Nashville rape case echoes sex assault by Stanford swimmer


NASHVILLE, Tenn. (AP) — The cases are tragically similar: Student-athletes at two elite universities accused of sex crimes against unconscious women. Yet one is given six months in a county jail, while the other is facing at least 15 years in prison.

Some have questioned why 20-year-old former Stanford swimmer Brock Turner, who is white, received a far less severe sentence for a January 2015 assault than the one faced by former Vanderbilt football player Cory Batey, 22, who is black. The differences took on added significance this week as a white former teammate of Batey’s, Brandon Vandenburg, stood trial again in Nashville for his role in the dorm room assault, which took place in June 2013. Vandenburg was convicted of multiple counts of aggravated rape and aggravated sexual battery late Saturday.

But the comparison was never so simple.

The difference in punishment reflects the number of alleged perpetrators in one case, the acts committed, overwhelming evidence documenting one of the crimes, and variations in how rape is defined in Tennessee and California.

“It does seem like an extreme disparity, but I would say this: With these sex crimes, the facts are very important, the details are very important, and the law punishes the conduct differently depending on what conduct can be proven,” said Dmitry Gorin, a Los Angeles criminal defense lawyer and former prosecutor specializing in sex crimes. “In the Stanford case, they did not prove rape.”

The two cases have moved to the forefront of a national debate about sexual assaults on the nation’s college campuses and the conduct of student athletes. And some critics insist the circumstances are too similar to justify the discrepancy.

Misee Harris, a Los Angeles-based blogger who used to live in Tennessee and writes extensively about race issues, has been among those criticizing how the two cases were handled. She says neither punishment hit the mark.

“One is just excessive and the other is just a little too lenient,” Harris said.

The Stanford swimmer was convicted of sexual assault, not rape, after two students discovered him on top of an unconscious woman behind a dumpster. The four former Vanderbilt students, three of whom are black, were charged with aggravated rape. Vandenburg now faces the same sentence as Batey: a minimum of 15 years in prison with no parole.

The aggravated rape charges came into play under Tennessee law because the victim was unconscious and there was more than one alleged perpetrator. Two of the Vanderbilt players were charged with aggravated rape even though they did not have sexual contact with the woman because prosecutors considered them active participants.

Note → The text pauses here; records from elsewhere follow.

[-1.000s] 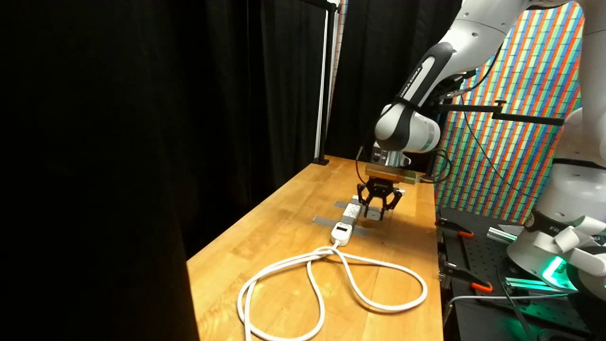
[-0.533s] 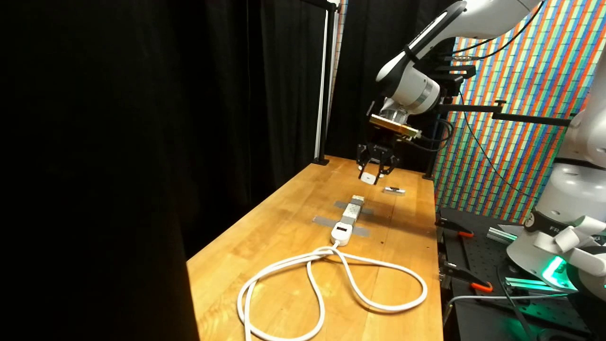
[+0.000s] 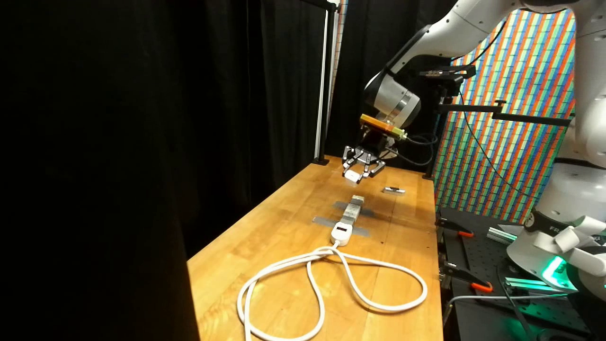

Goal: Put the charger head on the slot on the extension cord

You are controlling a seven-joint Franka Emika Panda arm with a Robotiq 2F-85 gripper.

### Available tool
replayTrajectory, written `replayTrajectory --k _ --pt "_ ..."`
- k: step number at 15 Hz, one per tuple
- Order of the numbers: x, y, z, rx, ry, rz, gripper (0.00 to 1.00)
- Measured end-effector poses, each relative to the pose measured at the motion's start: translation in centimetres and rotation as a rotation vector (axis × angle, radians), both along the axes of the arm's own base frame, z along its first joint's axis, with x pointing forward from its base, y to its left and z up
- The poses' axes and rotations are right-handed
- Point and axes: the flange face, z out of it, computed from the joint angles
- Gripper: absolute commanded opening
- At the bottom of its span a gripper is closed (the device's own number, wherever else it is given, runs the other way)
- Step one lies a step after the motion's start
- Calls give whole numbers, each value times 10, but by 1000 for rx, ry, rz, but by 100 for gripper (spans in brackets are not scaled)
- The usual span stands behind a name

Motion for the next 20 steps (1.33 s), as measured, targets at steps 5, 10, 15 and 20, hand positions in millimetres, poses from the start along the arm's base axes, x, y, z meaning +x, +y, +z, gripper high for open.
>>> replayTrajectory --k 5,10,15,20 --pt "-5 4 -69 136 16 100 23" --pt "-5 -7 -109 90 25 222 23" --pt "13 -13 -105 73 -24 274 23" --pt "30 -24 -92 127 -61 286 23"
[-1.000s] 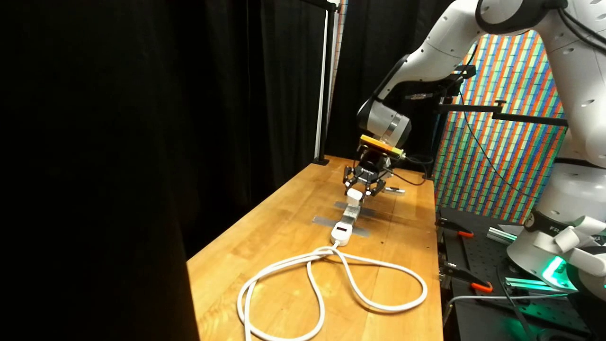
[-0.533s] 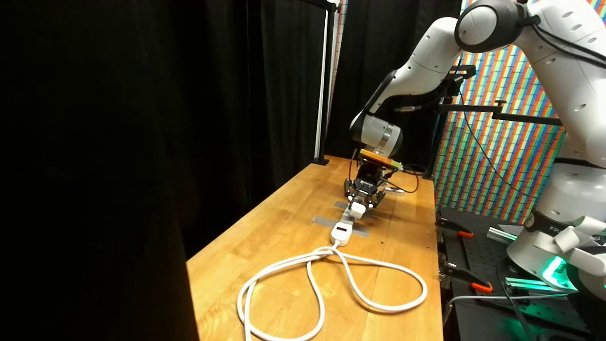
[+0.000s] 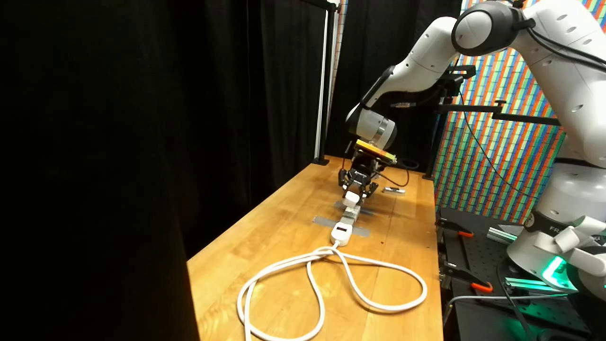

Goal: Put the charger head on the slot on the extension cord

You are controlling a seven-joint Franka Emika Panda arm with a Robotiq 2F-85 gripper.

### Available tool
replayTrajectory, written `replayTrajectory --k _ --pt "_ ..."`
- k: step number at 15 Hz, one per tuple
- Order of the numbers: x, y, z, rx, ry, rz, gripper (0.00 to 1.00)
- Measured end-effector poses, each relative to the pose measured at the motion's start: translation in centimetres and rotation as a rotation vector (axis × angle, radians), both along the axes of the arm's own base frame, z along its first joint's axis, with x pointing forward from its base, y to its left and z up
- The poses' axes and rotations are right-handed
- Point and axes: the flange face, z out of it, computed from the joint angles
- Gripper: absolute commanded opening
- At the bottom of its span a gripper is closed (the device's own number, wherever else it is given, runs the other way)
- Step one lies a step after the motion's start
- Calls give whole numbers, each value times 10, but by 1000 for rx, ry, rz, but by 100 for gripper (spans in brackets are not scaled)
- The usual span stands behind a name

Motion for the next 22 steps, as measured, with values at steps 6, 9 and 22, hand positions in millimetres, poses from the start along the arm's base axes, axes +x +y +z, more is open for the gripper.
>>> replayTrajectory --k 6,9,22 --pt "-9 -6 -5 198 53 29 23" --pt "-10 -3 -19 240 86 35 23" --pt "12 -16 -49 177 164 13 23"
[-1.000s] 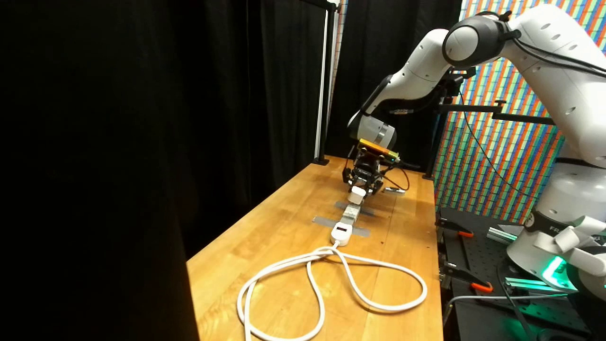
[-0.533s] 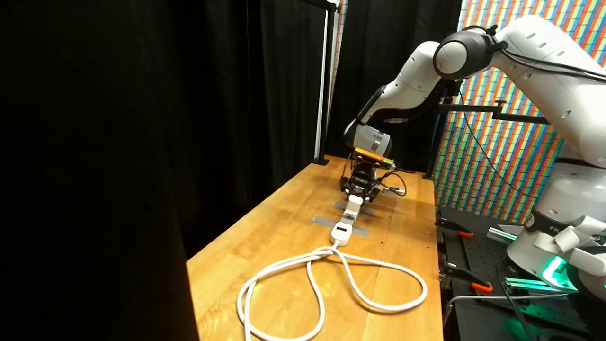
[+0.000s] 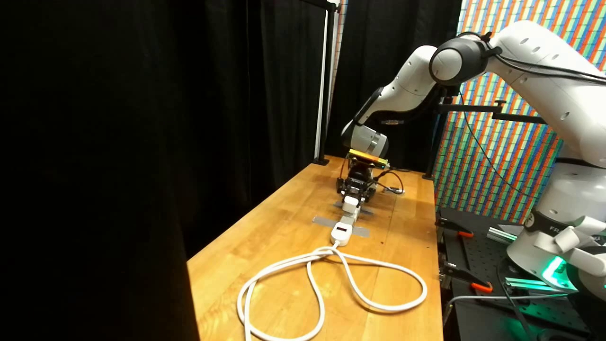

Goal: Put the charger head on the slot on the extension cord

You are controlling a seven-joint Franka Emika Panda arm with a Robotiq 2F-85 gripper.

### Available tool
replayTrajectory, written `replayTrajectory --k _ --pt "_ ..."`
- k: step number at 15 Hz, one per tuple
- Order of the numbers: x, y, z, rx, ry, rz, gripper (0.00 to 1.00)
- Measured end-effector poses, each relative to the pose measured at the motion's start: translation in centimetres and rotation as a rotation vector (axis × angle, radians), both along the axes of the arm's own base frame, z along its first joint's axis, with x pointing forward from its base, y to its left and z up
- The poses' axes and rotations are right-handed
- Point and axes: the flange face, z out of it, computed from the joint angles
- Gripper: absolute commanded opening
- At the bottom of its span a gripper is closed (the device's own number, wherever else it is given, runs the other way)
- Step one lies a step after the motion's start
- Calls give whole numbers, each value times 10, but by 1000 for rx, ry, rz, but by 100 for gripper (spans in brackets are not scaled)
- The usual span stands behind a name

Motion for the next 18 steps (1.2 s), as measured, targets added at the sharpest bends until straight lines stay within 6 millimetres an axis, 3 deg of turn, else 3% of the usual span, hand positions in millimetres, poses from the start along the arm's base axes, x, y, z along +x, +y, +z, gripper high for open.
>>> replayTrajectory --k 18 --pt "-8 -3 -12 41 54 -18 23"
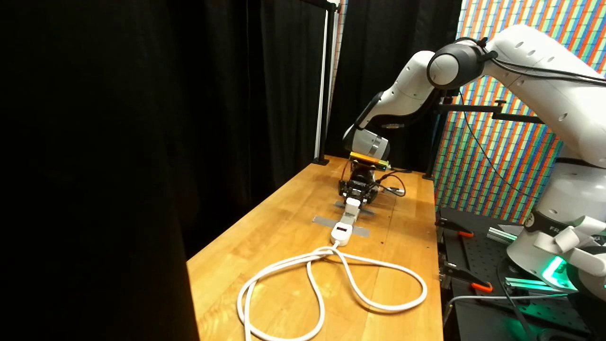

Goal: Put the charger head on the slot on the extension cord

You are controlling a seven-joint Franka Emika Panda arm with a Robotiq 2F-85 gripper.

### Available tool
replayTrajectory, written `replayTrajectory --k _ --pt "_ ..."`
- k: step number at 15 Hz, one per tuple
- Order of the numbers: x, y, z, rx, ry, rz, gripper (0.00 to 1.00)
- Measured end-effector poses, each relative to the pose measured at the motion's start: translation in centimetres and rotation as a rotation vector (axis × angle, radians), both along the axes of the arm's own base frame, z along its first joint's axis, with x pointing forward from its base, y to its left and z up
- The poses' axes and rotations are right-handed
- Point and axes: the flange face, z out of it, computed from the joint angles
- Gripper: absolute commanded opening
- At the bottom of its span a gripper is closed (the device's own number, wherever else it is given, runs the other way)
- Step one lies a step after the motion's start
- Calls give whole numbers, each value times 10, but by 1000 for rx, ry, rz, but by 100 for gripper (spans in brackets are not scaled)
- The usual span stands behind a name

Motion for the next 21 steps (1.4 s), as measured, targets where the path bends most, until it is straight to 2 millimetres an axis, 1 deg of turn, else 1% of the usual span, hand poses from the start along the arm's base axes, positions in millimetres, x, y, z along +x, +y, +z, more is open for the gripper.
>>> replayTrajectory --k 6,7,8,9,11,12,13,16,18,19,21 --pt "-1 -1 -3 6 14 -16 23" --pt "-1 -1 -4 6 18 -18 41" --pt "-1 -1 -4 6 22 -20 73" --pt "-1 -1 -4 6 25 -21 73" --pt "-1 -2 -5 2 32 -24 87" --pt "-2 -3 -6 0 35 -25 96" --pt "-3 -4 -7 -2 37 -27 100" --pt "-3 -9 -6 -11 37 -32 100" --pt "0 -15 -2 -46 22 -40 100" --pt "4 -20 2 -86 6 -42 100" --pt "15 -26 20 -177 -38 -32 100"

In the cases of both Batey and Turner, the suspects and victims say they were drunk and remember little or nothing. Legal experts say that puts added weight on physical evidence, which was far more substantial in the Vanderbilt assault.

The Vanderbilt case included graphic evidence, such as cellphone videos and photos. No photo or video evidence surfaced in the case against Turner.

Another key distinction involves how the two states view the crime. Juries for both Turner and Batey found that digital penetration took place but did not conclude that sexual intercourse had occurred. Tennessee law considers digital penetration to be rape; California does not.

Turner, in fact, was not even charged with rape when he went to trial in March.

“They chose not to prove rape because they did not have the evidence for it, according to the records and the press reports,” said Gorin, the Los Angeles attorney. “In the Tennessee case, they proved aggravated rape, and the law in the different states punishes the conduct differently.”

California has minimum 15-year sentences for certain types of aggravated rape, Gorin said, but that’s not what prosecutors proved in the Stanford case. The lesser charges Turner was convicted of in March carried a maximum of 14 years in prison, and prosecutors asked that he spend six years behind bars.

However, the judge did not have to adhere to a strict minimum and gave him six months instead. Tennessee law does not grant the same discretion to judges in aggravated rape cases, said Rob McKinney, a Nashville lawyer and expert in Tennessee criminal law who is familiar with the case. That means the judge in Batey’s case must sentence him to at least 15 years in prison when he is sentenced in July. The same is true for Vandenburg, and the aggravated rape convictions for both carry a maximum of 25 years in prison.

“That is the floor, not the ceiling,” said McKinney, addressing Batey’s sentence. “He’s not getting out of it. He’s going to go to prison.”